Fusako Shigenobu, founder of the Japanese Red Army, released after twenty years in prison

by time news

His movement sowed terror in the 1970s and 1980s in the name of the Palestinian cause. Fusako Shigenobu, the founder of the Japanese Red Army (ARJ), was released on Saturday after twenty years in prison. Aged 76, the one who was once nicknamed the “red queen” or “the empress of terror” was arrested in 2000 in her native country, where she had returned illegally after having lived thirty years in the Middle East. She had proclaimed the dissolution of the ARJ from her prison cell in 2001.

Fusako Shigenobu has left the prison where she was held in Tokyo on board with her daughter. Thirty of his supporters were present, carrying a banner reading “We love Fusako”, as well as a hundred journalists.

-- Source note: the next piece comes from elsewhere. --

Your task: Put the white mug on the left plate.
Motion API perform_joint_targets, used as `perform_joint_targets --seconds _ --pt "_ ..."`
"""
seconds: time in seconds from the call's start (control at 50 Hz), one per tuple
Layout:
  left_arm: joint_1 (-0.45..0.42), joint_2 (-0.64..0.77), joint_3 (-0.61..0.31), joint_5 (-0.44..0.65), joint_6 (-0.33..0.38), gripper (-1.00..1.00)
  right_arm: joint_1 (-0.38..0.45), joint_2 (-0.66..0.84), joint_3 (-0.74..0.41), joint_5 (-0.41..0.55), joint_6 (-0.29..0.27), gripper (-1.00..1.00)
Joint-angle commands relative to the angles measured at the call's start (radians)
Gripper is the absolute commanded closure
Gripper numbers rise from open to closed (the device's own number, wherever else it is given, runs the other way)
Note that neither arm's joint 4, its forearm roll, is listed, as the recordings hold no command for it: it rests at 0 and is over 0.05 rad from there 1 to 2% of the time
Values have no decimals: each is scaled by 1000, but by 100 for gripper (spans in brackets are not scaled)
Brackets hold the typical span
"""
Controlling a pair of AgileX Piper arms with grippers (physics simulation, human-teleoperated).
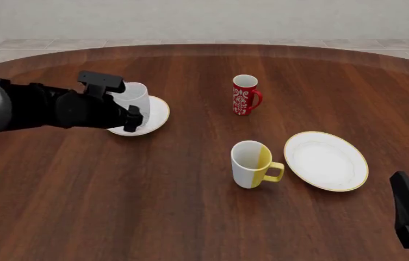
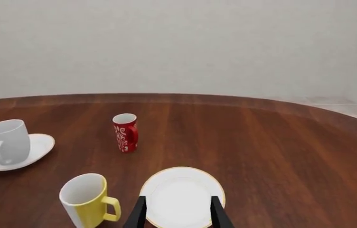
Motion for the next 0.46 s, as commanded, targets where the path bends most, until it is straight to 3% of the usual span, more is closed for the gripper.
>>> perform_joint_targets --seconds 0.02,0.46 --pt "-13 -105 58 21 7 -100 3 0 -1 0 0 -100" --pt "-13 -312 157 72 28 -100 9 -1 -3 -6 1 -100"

“It goes back half a century, but our fight, including hostage-taking, has caused innocent people to suffer,” Fusako Shigenobu said a few minutes later. “I apologize” for that, she added. This far-left figure, who advocated world revolution through armed struggle, was sentenced in 2006 in Japan to twenty years’ imprisonment for having organized a hostage-taking at the French embassy in the Netherlands in 1974, which had lasted a hundred hours. This hostage-taking, in which Fusako Shigenobu had not directly participated, injured several police officers and forced France to release a member of the ARJ.

The Lod-Tel Aviv massacre

During these events in The Hague, a grenade attack in the Drugstore Publicis in Paris left two dead and 34 injured. Ilich Ramirez Sanchez, known as Carlos, was again sentenced to life in September 2021 for this attack. The ARJ was close to the Popular Front for the Liberation of Palestine (PFLP), of which Carlos had become one of the armed arms in Europe. Fusako Shigenobu is also suspected of having planned the killing at Lod-Tel Aviv airport (Israel) by an ARJ commando in 1972, a suicide operation with submachine guns and grenades which left 26 dead and nearly 80 injured. among civilians.

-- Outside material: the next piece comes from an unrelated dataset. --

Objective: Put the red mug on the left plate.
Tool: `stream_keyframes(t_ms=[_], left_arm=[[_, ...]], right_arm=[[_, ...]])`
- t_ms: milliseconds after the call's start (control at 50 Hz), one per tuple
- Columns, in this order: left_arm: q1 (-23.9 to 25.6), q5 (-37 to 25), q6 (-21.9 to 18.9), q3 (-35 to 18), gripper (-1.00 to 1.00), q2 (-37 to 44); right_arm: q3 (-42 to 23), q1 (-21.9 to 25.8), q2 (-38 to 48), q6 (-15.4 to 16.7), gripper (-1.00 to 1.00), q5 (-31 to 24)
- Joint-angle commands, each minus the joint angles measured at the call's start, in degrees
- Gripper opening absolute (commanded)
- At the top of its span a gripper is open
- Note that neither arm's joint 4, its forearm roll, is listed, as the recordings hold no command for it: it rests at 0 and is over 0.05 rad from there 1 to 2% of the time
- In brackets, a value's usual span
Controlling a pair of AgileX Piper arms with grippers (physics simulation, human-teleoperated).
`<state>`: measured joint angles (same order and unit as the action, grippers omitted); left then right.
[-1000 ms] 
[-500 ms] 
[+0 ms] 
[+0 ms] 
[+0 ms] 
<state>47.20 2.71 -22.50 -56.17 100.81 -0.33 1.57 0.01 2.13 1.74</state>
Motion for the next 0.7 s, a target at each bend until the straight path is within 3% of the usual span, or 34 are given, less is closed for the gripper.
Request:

Born in Tokyo in 1945, Fusako Shigenobu had become an extreme left-wing activist almost by chance in 1965, when she was invited to a student sit-in in Japan in full swing against the Vietnam War and the Japanese-American security treaty. The young woman quickly radicalized, taking the direction of the internationalist branch of an ephemeral Japanese revolutionary group a few years later, then founding the ARJ in Lebanon in 1971, where she was welcomed by the PFLP.

“It ended horribly”

“Initially, I was not particularly pro-Arab or hostile to Israel. But [à l’époque], the Palestinian cause resonated in us, young people who were opposed to the Vietnam war and eager for social justice,” she said in a book dedicated to her only daughter, born in 1973 in Lebanon from an affair with an PFLP activist. May Shigenobu has lived in Japan since 2001. She immediately came to her mother’s defense and supported her throughout her detention.

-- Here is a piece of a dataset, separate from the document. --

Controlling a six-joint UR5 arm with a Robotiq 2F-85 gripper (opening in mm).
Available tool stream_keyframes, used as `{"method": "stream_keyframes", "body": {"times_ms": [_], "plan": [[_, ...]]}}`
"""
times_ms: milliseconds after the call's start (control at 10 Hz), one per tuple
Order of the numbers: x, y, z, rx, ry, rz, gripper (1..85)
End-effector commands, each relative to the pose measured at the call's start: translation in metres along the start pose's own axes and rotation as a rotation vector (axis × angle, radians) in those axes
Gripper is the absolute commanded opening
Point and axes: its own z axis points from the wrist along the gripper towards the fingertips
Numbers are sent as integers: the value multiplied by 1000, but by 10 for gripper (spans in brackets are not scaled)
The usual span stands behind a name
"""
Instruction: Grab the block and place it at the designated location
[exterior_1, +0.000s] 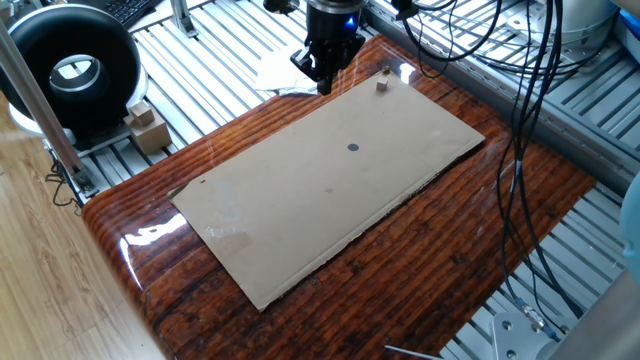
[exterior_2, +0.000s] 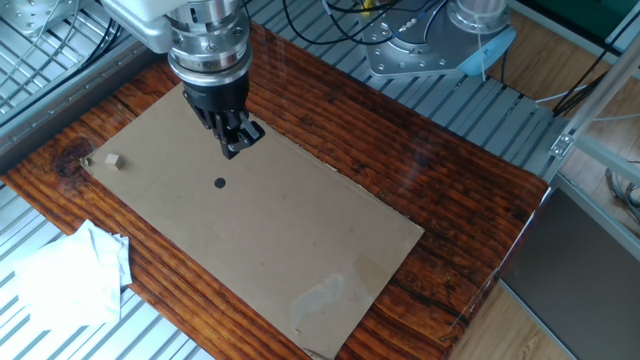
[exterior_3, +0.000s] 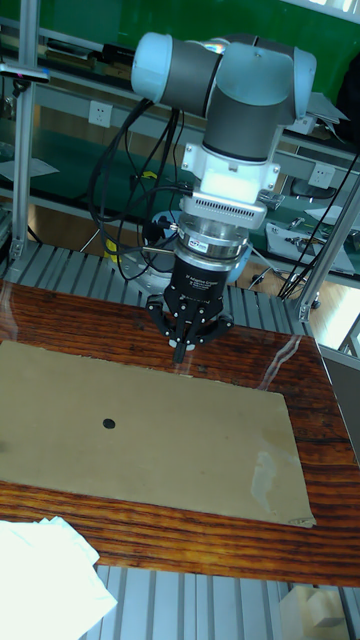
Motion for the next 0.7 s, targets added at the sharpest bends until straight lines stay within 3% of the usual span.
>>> {"method": "stream_keyframes", "body": {"times_ms": [0, 400, 600], "plan": [[-3, 3, -1, -13, -10, 8, 10], [-8, -3, -3, 17, -27, 3, 10], [-14, 1, -4, 0, -50, 28, 10]]}}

Without ever having acknowledged his involvement in the taking of hostages in The Hague, Fusako Shigenobu had expressed regrets in prison about the armed struggle to achieve his revolutionary ideals. “Our hopes were not fulfilled and it ended in a horrible way”, she had thus confided in a letter to the Japan Times in 2017. “I think the Japanese are now even more apathetic on political issues than they used to be (…) and I think my actions and those of others [révolutionnaires nippons] have contributed to this, ”she also said.

Until the late 1980s, the ARJ carried out hostage takings, hijackings, bank robberies and attacks on embassies in Asia and Europe. Torn by internal quarrels, the organization gradually lost its influence, until its self-dissolution in 2001. The Japanese police continue to search for seven former members of the ARJ, including Kozo Okamoto, the only survivor of the perpetrators of the massacre at the Lod-Tel Aviv airport fifty years ago, and who was granted political asylum in Lebanon.